There’s an old adage in computers “What Intel giveth Microsoft taketh away.” Most of the advances in battery are consumed by trying to make phones thinner and lighter, higher resolution, brighter screens, faster processing power, and other cosmetics. If you had a phone with an e-paper screen that did sms, calls, and basic functions a modern battery would last for weeks.
Batteries have improved a lot since 2000, compare a Nokia 8300 from 2001. Which has a 750 mAh battery. To a new iPhone 12 with a 2,815 mAh. Almost 4 times larger battery.
But we also got a lot of new battery draining features, larger color screen, touch screen, camera, Bluetooth, faster processor, etc. Hardware features are growing faster than battery technology.
https://en.m.wikipedia.org/wiki/Nokia_8310
https://en.m.wikipedia.org/wiki/IPhone_12
There simply haven’t been very many advances in battery technology, at least relative to everything else.
So there are only two ways to make a phone’s battery last longer: make the phone take less power or make the battery physically larger.
More energy efficiency, and thus a lower power requirement, is possible to a point and we have been doing that. But really extreme decreases in the power requirements of a phone mean it’s less powerful. We are taking a slower phone with fewer features and a smaller screen.
And a larger physical batter means a larger and heavier phone
Neither of these are things that consumers want.
It’s quite difficult to make a battery better without making it *bigger*. Right now the limiting factor is the simple chemistry behind lithium ion batteries. To make things like CPUs and GPUs better, it’s usually a matter of making things smaller so you can put more stuff in the same amount of space. Unfortunately, more stuff means more power consumption, and we’ve yet to invent a way to get more *power* into the same amount of space. For now, more battery means bigger phone, but in the last few years the market has been competing to make the *smallest* phone possible.
This is aided in significant part by the propagation of external batteries though. Good internal battery isn’t so important these days as a lot of people are getting used to carrying around another battery to charge their phone as they’re out and about.
Quantify what “don’t hold for long” means to you.
To me, the 1.5 days my battery lasts on an average basis is “long” considering it’s super easy to plug in each night. However, I don’t stick my nose in my phone for hours on end watching videos or playing games and such, so that’s probably longer than the average person.
As others stated, batteries haven’t had huge breakthroughs on the scale of those used in phones. Other technology has constant advancements, which often require more power…so over time any improvements to the batteries themselves will be overshadowed by higher power requirements by the phone.

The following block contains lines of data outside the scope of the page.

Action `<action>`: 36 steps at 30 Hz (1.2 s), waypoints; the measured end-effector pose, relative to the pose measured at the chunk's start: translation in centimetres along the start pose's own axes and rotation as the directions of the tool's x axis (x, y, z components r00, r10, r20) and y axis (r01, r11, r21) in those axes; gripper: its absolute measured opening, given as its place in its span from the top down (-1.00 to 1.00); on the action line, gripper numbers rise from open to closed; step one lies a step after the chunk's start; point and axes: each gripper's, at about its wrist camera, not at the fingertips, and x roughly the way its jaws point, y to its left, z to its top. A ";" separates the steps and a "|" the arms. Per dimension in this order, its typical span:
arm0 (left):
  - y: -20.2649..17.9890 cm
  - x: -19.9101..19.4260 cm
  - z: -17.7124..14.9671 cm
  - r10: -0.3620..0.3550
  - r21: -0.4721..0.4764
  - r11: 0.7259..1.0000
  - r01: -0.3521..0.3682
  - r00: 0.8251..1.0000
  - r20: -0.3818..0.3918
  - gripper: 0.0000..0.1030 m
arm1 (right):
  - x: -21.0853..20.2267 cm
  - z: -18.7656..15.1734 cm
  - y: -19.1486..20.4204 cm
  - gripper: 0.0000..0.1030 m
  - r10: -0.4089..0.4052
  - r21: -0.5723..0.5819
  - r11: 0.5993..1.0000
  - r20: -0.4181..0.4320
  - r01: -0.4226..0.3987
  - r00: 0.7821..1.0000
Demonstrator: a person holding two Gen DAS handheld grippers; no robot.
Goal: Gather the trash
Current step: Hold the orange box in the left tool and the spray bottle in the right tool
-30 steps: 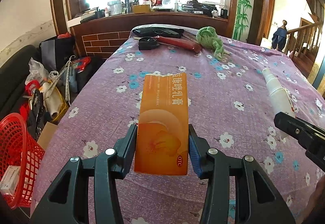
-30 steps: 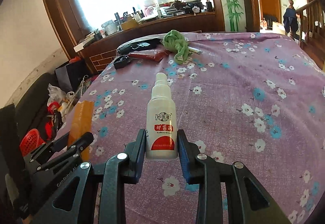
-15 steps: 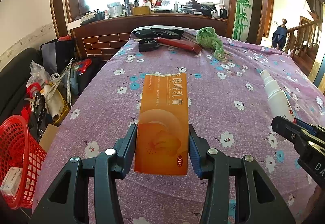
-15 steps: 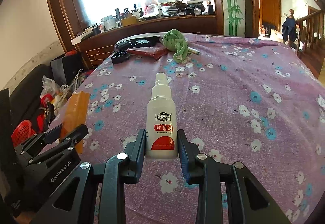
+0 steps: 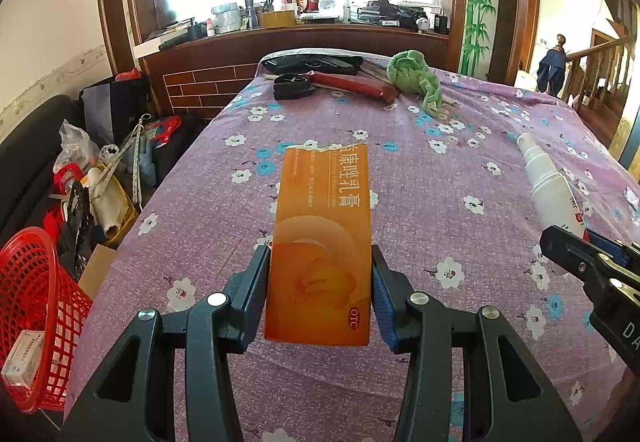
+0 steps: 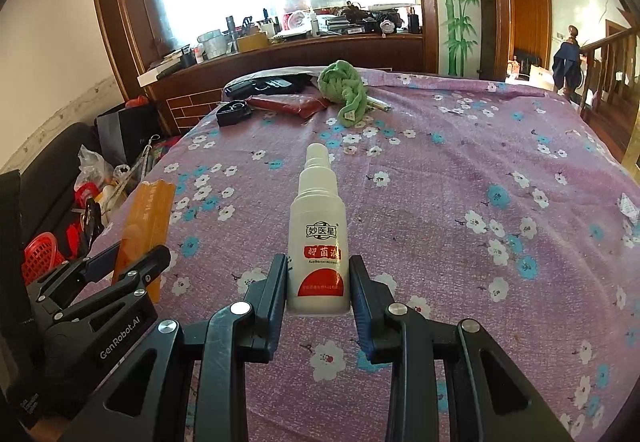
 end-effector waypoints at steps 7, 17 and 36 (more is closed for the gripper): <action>0.0 0.0 0.0 0.001 0.000 1.000 -0.001 1.000 0.002 0.12 | 0.1 0.0 0.1 0.36 -0.003 -0.003 1.000 0.002 0.003 1.000; 0.1 -0.1 -0.1 0.004 -0.001 1.000 -0.004 1.000 0.005 0.12 | 0.1 0.0 0.1 0.36 -0.004 -0.003 1.000 0.003 0.004 1.000; 1.0 -3.2 0.0 0.070 -0.011 0.998 -0.069 0.996 0.055 0.11 | -0.7 0.5 -0.1 0.36 -0.004 -0.002 1.000 0.054 0.004 0.999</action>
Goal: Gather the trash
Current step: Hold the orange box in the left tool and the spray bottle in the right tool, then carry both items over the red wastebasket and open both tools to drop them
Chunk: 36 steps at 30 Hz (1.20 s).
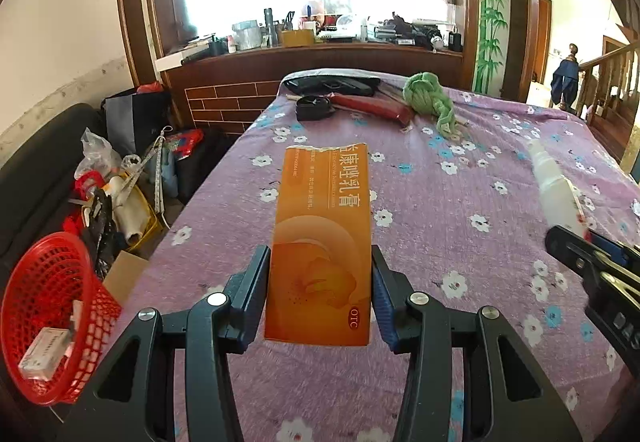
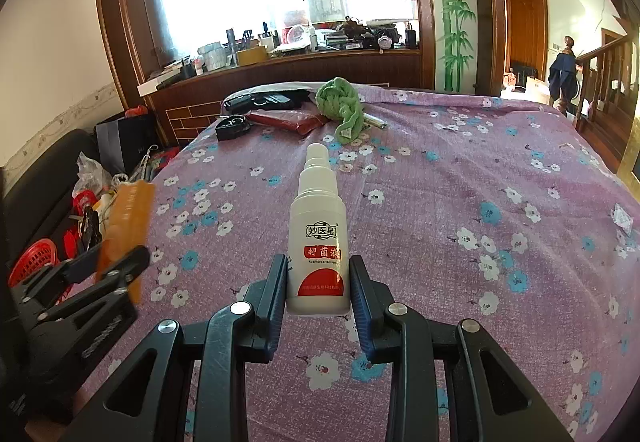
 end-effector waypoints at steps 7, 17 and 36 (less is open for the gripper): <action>1.8 -4.1 -1.8 0.026 -0.003 1.000 -0.026 0.999 0.023 0.11 | -2.2 0.1 1.2 0.36 0.058 -0.001 0.998 0.015 -0.058 0.998; 5.1 -7.7 -3.9 0.055 -0.036 0.998 -0.053 0.997 0.057 0.11 | -5.5 -2.4 5.2 0.36 0.127 -0.070 0.989 -0.003 -0.127 0.992; 12.7 -8.8 -5.4 0.119 -0.139 0.984 -0.111 0.992 0.052 0.11 | -5.1 -3.5 13.7 0.36 0.220 -0.180 0.955 -0.091 -0.234 0.971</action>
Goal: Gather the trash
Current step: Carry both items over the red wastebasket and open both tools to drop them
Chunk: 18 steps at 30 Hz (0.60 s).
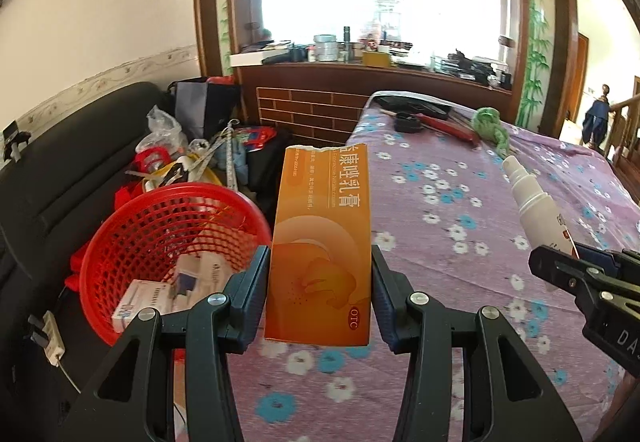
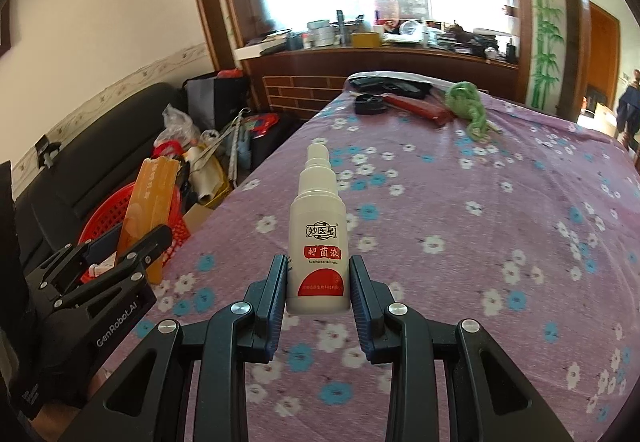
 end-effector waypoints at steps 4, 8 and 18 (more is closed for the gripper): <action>1.9 -0.1 0.1 0.021 -0.021 1.000 -0.021 1.000 0.002 0.11 | 0.7 0.4 1.8 0.36 0.022 -0.022 1.000 -0.014 -0.023 1.000; 3.6 -0.1 0.2 0.039 -0.043 0.998 -0.039 0.999 0.002 0.11 | 1.4 0.8 3.6 0.36 0.043 -0.051 0.998 -0.023 -0.045 0.999; 8.3 -0.1 0.3 0.088 -0.101 0.991 -0.088 0.996 -0.002 0.11 | 2.7 1.8 7.4 0.36 0.091 -0.102 0.990 -0.048 -0.095 0.995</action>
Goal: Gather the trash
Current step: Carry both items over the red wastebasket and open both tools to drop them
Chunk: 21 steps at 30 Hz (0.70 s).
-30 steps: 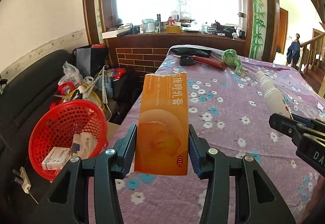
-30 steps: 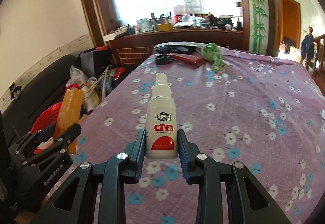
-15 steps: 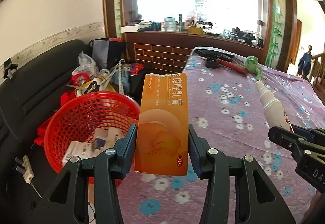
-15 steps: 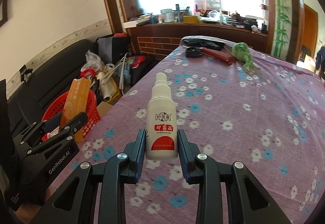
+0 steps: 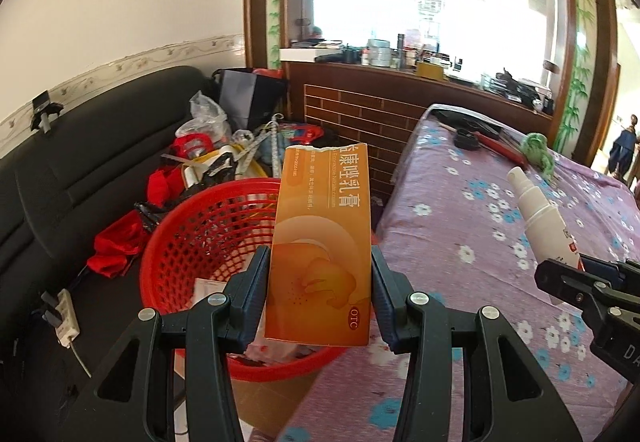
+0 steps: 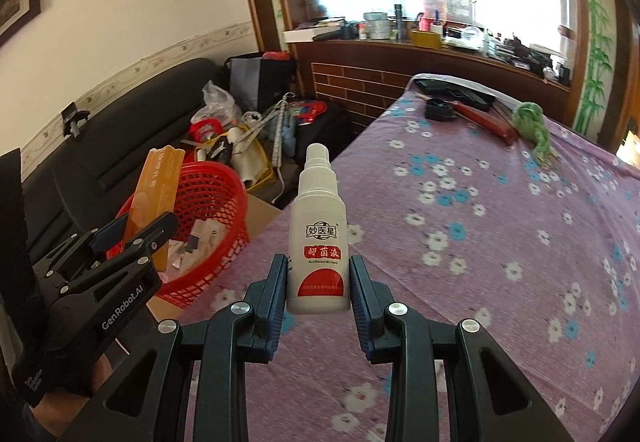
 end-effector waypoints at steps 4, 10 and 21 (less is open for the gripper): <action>2.1 0.2 0.3 0.019 -0.024 1.000 -0.019 1.000 -0.001 0.11 | 0.7 0.6 1.0 0.36 0.025 -0.013 1.000 -0.015 -0.025 1.000; 5.1 1.6 1.2 0.058 -0.057 0.997 -0.060 0.998 -0.021 0.11 | 2.7 2.1 3.7 0.36 0.085 -0.046 0.995 -0.042 -0.087 0.996; 8.5 4.6 1.8 0.088 -0.096 0.991 -0.095 0.993 -0.072 -0.04 | 8.7 5.6 7.6 0.21 0.196 -0.045 0.978 -0.107 -0.202 0.975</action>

But considering all that, “long” is completely subjective, in my personal experience phone batteries do last pretty long…but again I’m not the average consumer.
Because your phone is always on and the processor is (nearly) always running. There should be a section in setting where you can look how much of the battery each app or system process is using. A lot of people keep stuff open all the time and never clear their running programs, making their battery die faster. Plus because of the form factor (size/shape) of the battery, it’s hard to get a large enough battery to last for a long time. The LiPo packs range from like 1500 to 10000 mAh, the bigger the number the longer it lasts.